TASK DESCRIPTION: Within the data that follows, set down exactly the lines from the one containing "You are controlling" through the one containing "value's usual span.", both ends included.
--- DATA EXTRACT ---
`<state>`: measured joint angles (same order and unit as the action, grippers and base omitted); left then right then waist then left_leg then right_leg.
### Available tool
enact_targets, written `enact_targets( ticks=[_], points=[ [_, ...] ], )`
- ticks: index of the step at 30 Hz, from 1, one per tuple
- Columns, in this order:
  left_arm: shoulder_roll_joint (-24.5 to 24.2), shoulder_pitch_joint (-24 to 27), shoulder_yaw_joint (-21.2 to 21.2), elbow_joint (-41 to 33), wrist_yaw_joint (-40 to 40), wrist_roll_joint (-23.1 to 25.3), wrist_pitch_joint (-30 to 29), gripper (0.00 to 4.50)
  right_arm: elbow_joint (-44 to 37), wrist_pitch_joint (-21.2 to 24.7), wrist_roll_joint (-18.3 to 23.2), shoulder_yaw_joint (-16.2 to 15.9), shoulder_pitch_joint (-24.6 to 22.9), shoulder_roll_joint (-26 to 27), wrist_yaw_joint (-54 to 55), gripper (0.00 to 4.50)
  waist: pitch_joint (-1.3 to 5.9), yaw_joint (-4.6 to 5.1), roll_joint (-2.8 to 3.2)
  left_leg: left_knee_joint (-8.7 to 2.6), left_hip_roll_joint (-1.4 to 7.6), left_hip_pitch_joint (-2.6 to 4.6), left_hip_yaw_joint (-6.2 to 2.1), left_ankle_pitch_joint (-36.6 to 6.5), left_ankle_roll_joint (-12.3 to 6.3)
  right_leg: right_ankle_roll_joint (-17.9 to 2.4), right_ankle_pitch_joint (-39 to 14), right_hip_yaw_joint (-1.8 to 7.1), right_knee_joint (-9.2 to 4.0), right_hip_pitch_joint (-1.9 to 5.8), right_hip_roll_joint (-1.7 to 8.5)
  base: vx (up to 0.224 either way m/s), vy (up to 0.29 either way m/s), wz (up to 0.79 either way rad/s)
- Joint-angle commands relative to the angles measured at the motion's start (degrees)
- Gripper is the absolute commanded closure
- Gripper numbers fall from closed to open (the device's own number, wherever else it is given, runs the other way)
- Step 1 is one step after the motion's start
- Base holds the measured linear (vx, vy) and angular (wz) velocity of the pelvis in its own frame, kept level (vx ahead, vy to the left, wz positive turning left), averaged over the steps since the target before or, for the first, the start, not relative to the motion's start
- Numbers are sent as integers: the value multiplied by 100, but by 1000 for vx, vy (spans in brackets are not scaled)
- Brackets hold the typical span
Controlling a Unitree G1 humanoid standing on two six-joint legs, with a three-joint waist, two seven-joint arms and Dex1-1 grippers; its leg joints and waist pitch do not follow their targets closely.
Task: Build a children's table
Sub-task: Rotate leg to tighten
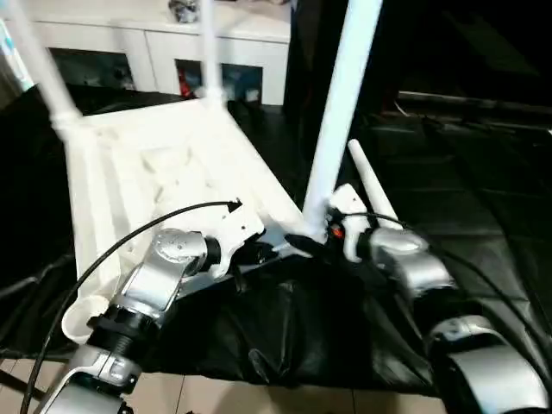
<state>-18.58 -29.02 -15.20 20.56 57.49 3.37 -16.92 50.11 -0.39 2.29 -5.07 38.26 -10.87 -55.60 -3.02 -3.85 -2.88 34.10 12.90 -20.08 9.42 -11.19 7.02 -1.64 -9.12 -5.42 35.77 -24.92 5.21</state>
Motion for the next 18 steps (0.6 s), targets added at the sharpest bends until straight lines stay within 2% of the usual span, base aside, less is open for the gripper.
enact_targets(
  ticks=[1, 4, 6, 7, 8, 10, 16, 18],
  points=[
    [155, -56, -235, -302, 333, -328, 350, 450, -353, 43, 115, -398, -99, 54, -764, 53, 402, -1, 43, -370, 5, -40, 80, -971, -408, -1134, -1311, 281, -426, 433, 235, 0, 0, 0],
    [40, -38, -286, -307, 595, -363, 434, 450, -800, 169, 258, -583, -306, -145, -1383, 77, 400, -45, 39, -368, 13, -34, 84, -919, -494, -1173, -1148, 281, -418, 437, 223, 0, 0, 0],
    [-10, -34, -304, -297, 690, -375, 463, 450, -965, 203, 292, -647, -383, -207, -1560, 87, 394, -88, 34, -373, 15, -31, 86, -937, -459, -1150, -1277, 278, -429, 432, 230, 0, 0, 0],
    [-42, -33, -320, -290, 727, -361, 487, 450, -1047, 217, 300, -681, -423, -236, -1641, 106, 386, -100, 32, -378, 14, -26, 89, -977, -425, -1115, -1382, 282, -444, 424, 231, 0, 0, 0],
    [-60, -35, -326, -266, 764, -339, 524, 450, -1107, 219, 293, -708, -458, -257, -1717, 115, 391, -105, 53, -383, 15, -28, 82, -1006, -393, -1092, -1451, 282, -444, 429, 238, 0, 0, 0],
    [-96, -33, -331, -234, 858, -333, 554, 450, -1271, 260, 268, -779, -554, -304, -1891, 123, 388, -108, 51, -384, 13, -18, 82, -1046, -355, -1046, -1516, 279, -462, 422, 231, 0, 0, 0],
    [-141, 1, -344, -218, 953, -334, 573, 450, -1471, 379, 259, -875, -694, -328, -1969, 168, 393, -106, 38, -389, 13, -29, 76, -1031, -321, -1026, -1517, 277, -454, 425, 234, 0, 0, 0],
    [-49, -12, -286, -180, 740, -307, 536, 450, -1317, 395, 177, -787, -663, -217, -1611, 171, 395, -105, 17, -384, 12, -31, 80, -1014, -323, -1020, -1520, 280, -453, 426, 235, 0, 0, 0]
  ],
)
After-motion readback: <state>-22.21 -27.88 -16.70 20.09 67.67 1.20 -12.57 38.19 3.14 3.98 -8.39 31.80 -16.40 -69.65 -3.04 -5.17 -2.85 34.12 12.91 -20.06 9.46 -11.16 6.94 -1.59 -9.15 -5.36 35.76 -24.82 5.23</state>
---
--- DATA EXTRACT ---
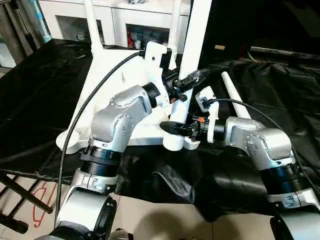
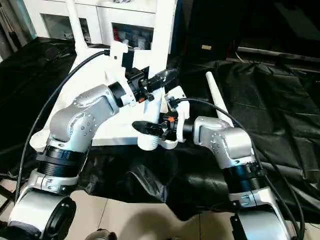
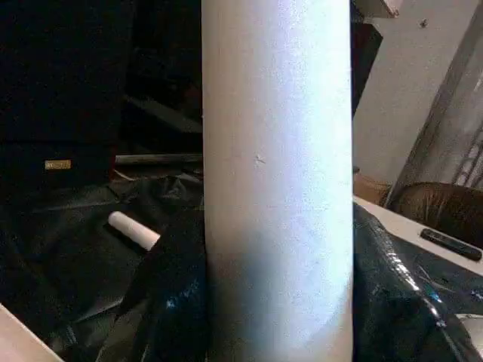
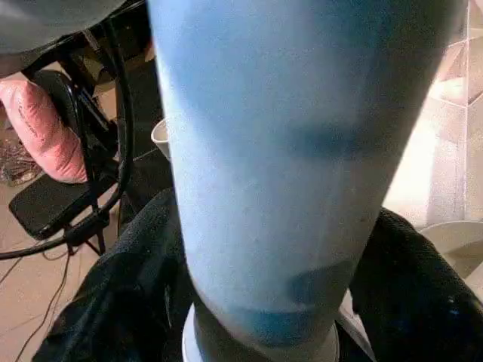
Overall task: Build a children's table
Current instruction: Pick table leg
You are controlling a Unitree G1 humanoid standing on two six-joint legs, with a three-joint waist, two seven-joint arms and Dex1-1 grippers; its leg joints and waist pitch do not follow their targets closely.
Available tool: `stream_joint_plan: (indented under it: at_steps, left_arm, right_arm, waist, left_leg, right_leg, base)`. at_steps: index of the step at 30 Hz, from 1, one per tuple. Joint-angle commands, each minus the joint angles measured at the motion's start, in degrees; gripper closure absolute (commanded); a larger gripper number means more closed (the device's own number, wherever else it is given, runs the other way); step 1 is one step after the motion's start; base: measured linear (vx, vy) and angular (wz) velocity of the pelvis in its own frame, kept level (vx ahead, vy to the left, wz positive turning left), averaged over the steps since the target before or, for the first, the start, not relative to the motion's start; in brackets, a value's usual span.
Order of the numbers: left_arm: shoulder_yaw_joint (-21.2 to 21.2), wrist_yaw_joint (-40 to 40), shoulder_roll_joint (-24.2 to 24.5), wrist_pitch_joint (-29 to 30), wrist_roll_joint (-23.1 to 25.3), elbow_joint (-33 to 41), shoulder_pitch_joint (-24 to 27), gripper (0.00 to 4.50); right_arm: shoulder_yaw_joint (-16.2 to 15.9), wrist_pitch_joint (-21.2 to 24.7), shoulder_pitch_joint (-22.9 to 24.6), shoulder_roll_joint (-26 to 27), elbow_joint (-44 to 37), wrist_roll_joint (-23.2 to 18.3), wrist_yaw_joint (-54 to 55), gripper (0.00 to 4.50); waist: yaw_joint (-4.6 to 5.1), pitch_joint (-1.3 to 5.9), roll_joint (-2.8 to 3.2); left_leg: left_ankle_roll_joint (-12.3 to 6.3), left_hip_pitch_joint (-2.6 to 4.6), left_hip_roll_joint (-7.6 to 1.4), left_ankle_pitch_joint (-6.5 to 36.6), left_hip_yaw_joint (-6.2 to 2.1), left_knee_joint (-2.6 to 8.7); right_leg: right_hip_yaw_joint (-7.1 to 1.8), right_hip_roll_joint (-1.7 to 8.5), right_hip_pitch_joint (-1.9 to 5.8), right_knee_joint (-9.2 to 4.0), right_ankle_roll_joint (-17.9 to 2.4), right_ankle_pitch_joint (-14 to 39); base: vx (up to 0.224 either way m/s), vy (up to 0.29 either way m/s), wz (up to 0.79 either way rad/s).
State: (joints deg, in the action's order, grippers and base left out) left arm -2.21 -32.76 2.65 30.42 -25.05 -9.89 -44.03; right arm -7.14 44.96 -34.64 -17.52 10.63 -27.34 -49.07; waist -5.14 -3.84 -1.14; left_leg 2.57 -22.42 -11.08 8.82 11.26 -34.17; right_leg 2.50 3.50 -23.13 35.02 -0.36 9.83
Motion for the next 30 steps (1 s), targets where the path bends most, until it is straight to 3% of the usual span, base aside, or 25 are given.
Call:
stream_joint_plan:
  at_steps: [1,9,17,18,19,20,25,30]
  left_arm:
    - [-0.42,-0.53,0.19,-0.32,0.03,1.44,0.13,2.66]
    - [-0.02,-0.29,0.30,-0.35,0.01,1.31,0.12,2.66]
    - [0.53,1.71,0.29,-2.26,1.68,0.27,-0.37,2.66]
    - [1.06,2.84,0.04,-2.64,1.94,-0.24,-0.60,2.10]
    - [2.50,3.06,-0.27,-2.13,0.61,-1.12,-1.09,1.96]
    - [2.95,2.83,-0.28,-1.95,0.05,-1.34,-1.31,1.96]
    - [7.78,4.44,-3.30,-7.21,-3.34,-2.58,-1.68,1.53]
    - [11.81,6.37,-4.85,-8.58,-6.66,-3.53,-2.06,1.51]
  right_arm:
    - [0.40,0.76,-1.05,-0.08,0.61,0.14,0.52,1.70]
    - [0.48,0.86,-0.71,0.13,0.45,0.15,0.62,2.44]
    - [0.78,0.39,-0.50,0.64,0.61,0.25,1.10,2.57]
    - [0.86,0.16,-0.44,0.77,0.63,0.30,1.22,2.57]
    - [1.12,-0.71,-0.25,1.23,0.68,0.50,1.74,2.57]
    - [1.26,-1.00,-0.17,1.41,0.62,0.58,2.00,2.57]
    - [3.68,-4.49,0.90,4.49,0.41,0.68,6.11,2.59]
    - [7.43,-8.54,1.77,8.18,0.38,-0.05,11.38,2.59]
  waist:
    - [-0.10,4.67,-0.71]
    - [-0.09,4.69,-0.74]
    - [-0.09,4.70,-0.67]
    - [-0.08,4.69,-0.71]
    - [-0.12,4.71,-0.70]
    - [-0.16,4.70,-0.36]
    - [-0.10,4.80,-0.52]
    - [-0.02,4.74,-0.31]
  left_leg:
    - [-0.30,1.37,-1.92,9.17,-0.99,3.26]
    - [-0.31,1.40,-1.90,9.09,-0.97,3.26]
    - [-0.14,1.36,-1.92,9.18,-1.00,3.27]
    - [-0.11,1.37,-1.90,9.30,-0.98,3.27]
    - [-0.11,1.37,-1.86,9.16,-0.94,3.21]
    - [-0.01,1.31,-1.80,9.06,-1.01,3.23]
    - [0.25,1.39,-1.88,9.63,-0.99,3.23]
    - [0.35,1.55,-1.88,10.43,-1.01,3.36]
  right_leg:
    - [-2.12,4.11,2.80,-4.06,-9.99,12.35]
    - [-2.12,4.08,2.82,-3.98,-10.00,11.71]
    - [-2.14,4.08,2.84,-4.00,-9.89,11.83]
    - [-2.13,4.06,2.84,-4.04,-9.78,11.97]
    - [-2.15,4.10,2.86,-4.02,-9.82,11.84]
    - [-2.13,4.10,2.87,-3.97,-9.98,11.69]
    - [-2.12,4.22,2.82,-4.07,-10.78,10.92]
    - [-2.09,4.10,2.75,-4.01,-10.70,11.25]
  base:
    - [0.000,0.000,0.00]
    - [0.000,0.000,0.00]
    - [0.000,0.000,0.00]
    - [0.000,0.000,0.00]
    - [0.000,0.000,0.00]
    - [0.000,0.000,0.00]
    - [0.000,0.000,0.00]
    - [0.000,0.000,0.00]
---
TASK SOLUTION:
You are controlling a Unitree G1 humanoid standing on two six-joint legs, with a three-joint waist, two seven-joint arms and Dex1-1 grippers; its leg joints and waist pitch do not follow their targets closely.
Available tool: `stream_joint_plan: (indented under it: at_steps, left_arm, right_arm, waist, left_leg, right_leg, base)`. at_steps: index of the step at 30 Hz, from 1, one per tuple. Joint-angle commands, each minus the joint angles measured at the motion's start, in degrees; gripper closure absolute (commanded); a larger gripper number means more closed (the device's own number, wherever else it is given, runs the other way); step 1 is one step after the motion's start; base: measured linear (vx, vy) and angular (wz) velocity of the pelvis in its own frame, kept level (vx ahead, vy to the left, wz positive turning left), averaged over the steps since the target before or, for the first, the start, not relative to the motion's start; in brackets, a value's usual span.

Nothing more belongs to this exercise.